__Work required__. With the line containing "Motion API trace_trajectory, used" as the start and the line containing "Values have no" as the end, transcribe that span of the entries below exactly, including both.

Saved entries
[Start of section]

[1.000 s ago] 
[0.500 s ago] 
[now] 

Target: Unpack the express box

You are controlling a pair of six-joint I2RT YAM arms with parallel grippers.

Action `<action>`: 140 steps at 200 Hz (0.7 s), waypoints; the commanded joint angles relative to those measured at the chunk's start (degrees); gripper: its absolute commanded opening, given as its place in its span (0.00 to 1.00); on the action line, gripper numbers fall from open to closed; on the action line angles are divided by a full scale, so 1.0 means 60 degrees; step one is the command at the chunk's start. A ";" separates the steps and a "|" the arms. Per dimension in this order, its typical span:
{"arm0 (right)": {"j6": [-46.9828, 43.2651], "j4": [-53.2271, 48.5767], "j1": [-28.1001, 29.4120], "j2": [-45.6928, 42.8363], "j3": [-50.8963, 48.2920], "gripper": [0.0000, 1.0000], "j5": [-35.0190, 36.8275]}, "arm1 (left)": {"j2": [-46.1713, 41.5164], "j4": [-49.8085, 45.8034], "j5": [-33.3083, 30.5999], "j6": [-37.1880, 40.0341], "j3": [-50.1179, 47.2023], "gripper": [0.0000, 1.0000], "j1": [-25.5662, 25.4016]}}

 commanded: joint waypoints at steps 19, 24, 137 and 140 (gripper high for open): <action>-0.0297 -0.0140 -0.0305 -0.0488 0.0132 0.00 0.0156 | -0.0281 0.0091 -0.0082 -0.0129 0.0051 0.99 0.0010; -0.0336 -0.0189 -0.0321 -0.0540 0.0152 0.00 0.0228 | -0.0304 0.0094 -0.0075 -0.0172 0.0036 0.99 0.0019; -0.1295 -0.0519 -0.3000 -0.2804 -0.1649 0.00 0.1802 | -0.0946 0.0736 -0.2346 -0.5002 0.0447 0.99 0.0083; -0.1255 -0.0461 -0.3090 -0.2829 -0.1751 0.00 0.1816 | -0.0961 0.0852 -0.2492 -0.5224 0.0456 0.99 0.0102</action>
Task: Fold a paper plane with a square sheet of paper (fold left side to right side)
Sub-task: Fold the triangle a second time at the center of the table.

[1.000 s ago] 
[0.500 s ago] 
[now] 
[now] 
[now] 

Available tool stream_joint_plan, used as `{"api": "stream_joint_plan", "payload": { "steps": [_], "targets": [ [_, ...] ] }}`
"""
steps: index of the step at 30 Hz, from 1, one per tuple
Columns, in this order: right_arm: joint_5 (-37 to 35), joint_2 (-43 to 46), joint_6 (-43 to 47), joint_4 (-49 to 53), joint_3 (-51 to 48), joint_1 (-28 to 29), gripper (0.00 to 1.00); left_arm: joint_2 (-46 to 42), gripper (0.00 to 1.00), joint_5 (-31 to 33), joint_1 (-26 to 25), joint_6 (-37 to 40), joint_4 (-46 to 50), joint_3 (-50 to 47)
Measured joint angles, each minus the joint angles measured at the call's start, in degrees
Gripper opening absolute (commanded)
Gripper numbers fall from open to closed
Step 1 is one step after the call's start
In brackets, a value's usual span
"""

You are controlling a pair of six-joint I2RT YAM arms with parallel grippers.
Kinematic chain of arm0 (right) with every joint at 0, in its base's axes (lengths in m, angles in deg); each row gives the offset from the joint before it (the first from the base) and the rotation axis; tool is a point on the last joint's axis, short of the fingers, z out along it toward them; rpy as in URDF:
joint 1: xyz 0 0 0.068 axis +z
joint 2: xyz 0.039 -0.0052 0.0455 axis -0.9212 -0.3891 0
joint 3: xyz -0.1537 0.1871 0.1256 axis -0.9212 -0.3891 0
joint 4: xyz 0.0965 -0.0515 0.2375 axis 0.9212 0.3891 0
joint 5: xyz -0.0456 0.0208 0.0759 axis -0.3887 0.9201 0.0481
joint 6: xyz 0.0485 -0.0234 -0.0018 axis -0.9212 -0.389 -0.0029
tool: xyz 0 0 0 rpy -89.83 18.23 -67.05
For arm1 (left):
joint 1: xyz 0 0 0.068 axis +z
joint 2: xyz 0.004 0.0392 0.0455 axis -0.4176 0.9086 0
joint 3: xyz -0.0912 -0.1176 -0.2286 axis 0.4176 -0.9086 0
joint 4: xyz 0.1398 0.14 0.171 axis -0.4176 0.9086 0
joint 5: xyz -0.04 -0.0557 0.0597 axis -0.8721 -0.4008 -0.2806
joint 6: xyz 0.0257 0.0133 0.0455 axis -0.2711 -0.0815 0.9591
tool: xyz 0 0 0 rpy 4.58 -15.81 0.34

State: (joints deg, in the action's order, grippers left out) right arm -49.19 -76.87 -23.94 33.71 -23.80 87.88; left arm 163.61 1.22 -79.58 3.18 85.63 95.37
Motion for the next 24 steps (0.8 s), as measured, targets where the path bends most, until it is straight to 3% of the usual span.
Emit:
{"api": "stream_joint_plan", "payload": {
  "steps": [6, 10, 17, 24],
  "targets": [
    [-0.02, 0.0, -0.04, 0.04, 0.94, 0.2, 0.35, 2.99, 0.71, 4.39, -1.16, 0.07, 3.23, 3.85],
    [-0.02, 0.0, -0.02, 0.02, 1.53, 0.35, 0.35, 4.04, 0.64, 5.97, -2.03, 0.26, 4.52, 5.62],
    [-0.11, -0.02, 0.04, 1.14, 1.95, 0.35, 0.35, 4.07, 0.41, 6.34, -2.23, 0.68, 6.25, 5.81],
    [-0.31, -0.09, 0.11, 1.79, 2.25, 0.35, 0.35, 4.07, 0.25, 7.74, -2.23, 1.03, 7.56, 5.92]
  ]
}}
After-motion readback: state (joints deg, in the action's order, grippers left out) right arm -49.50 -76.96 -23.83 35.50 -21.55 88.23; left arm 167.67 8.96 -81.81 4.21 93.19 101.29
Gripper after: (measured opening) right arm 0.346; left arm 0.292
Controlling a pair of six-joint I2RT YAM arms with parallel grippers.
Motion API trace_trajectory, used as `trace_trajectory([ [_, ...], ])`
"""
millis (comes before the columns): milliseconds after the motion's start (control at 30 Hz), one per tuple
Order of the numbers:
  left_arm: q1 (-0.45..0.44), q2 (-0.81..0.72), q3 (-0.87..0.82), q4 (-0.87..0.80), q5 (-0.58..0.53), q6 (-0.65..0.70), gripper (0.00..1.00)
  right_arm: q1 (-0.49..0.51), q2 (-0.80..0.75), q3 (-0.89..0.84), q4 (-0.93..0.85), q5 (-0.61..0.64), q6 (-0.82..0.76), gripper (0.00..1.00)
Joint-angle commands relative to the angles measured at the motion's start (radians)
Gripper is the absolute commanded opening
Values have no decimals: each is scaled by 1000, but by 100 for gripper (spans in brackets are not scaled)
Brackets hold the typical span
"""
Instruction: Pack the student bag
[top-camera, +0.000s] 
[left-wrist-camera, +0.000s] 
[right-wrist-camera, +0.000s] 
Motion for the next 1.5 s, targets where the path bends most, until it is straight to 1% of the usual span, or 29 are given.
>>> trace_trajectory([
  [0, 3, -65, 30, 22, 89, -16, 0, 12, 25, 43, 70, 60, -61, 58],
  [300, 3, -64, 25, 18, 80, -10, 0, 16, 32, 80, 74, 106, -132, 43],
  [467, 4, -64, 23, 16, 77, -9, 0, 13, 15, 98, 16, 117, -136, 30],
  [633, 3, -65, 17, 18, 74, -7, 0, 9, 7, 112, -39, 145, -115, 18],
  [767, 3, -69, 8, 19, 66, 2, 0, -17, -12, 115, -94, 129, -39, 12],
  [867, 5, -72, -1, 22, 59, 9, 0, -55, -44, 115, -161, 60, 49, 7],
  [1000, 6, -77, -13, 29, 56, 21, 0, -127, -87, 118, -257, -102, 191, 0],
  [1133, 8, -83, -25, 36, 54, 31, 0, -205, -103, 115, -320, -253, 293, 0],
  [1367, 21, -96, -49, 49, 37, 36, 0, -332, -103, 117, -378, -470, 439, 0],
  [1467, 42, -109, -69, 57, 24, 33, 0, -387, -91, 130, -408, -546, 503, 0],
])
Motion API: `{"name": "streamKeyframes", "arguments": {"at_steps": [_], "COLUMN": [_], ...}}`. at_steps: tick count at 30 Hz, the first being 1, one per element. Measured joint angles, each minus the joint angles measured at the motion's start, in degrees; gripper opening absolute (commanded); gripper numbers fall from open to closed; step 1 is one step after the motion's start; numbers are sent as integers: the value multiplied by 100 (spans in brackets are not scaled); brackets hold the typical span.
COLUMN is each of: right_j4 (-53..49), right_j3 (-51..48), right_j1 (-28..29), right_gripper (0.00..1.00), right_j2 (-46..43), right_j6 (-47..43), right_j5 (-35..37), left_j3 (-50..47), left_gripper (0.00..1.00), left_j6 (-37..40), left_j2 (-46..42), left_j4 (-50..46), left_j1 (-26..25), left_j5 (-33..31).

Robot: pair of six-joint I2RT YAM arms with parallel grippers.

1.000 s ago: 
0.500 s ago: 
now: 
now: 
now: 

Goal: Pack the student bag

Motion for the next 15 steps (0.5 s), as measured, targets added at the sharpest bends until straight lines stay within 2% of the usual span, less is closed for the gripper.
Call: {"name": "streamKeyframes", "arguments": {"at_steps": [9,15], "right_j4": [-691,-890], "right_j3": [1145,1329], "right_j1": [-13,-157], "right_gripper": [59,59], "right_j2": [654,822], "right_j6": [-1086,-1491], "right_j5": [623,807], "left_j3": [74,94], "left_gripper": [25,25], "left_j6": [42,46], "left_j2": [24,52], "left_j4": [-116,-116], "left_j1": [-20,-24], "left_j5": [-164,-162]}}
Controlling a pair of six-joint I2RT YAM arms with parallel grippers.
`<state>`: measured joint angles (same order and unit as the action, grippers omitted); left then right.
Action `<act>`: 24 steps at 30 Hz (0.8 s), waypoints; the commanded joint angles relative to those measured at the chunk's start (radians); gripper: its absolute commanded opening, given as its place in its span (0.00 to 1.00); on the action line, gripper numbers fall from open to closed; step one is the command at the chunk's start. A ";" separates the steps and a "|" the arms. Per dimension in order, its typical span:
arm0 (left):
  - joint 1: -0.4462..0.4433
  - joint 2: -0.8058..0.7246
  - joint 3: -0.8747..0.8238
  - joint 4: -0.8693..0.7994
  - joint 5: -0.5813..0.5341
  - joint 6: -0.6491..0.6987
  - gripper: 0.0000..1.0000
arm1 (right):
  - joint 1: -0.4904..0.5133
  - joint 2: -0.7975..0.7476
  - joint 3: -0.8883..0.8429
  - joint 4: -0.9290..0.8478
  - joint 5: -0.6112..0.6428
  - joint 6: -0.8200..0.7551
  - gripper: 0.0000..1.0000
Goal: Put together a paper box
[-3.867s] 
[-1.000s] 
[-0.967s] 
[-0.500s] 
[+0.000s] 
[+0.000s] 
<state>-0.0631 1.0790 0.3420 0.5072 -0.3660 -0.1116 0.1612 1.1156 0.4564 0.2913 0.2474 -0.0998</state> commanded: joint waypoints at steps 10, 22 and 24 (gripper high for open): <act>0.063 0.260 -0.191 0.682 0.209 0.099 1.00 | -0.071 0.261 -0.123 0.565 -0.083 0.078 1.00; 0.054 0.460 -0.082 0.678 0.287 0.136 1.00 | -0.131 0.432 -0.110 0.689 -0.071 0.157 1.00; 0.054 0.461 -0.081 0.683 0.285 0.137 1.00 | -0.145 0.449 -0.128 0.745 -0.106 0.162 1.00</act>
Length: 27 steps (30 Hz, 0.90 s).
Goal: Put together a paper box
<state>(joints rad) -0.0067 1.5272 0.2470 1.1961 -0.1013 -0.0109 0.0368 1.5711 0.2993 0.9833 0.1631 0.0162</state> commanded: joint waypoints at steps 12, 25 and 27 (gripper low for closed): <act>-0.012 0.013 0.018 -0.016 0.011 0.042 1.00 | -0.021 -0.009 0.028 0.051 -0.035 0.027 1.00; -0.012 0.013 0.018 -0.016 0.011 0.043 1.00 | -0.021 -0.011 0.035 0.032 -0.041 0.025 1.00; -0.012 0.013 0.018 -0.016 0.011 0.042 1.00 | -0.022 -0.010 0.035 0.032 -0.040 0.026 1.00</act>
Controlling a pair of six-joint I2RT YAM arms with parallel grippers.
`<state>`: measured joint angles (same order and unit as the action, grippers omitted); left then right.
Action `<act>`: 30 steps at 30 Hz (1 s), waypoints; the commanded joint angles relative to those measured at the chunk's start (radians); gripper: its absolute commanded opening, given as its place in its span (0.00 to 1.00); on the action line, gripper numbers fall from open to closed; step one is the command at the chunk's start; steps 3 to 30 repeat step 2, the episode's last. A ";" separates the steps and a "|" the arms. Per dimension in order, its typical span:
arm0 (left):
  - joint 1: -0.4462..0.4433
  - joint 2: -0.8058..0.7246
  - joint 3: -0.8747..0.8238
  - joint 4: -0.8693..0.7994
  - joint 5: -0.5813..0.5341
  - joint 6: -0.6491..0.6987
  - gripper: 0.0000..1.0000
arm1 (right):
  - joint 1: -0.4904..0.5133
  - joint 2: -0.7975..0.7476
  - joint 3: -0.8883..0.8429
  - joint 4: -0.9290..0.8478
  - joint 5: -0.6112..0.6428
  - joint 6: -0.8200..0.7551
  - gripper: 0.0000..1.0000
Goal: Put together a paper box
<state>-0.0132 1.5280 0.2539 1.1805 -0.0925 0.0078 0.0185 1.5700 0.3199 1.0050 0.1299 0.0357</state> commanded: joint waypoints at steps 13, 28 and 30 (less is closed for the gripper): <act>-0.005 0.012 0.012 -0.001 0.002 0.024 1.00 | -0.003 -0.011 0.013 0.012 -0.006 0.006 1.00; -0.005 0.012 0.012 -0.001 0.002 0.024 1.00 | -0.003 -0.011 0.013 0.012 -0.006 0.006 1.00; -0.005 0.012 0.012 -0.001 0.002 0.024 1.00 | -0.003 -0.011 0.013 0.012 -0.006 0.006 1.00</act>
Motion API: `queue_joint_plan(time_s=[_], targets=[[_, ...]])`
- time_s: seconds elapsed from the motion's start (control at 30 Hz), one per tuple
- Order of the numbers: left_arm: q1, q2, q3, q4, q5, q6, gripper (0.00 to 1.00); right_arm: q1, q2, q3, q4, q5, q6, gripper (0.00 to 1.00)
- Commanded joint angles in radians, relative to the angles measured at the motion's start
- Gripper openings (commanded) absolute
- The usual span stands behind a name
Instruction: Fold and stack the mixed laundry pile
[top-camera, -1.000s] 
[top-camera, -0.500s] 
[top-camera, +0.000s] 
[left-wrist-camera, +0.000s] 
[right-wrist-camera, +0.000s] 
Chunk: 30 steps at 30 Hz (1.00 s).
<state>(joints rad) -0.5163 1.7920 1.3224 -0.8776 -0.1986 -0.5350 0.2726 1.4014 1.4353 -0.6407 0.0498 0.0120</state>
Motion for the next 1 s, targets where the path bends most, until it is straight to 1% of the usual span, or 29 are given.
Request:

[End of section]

__Exercise output__.
Motion API trace_trajectory, used as `trace_trajectory([ [_, ...], ])`
"""
millis (comes before the columns): milliseconds after the motion's start (control at 30 Hz), one per tuple
Order of the numbers:
  left_arm: q1 (-0.45..0.44), q2 (-0.81..0.72), q3 (-0.87..0.82), q4 (-0.87..0.80), q5 (-0.58..0.53), q6 (-0.65..0.70), gripper (0.00..1.00)
  right_arm: q1 (-0.49..0.51), q2 (-0.80..0.75), q3 (-0.89..0.84), q4 (-0.93..0.85), q5 (-0.61..0.64), q6 (-0.82..0.76), gripper (0.00..1.00)
Joint-angle commands relative to the angles measured at the motion's start (radians)
Gripper is the absolute commanded opening
Values have no decimals: each is scaled by 1000, but by 100 for gripper (spans in brackets are not scaled)

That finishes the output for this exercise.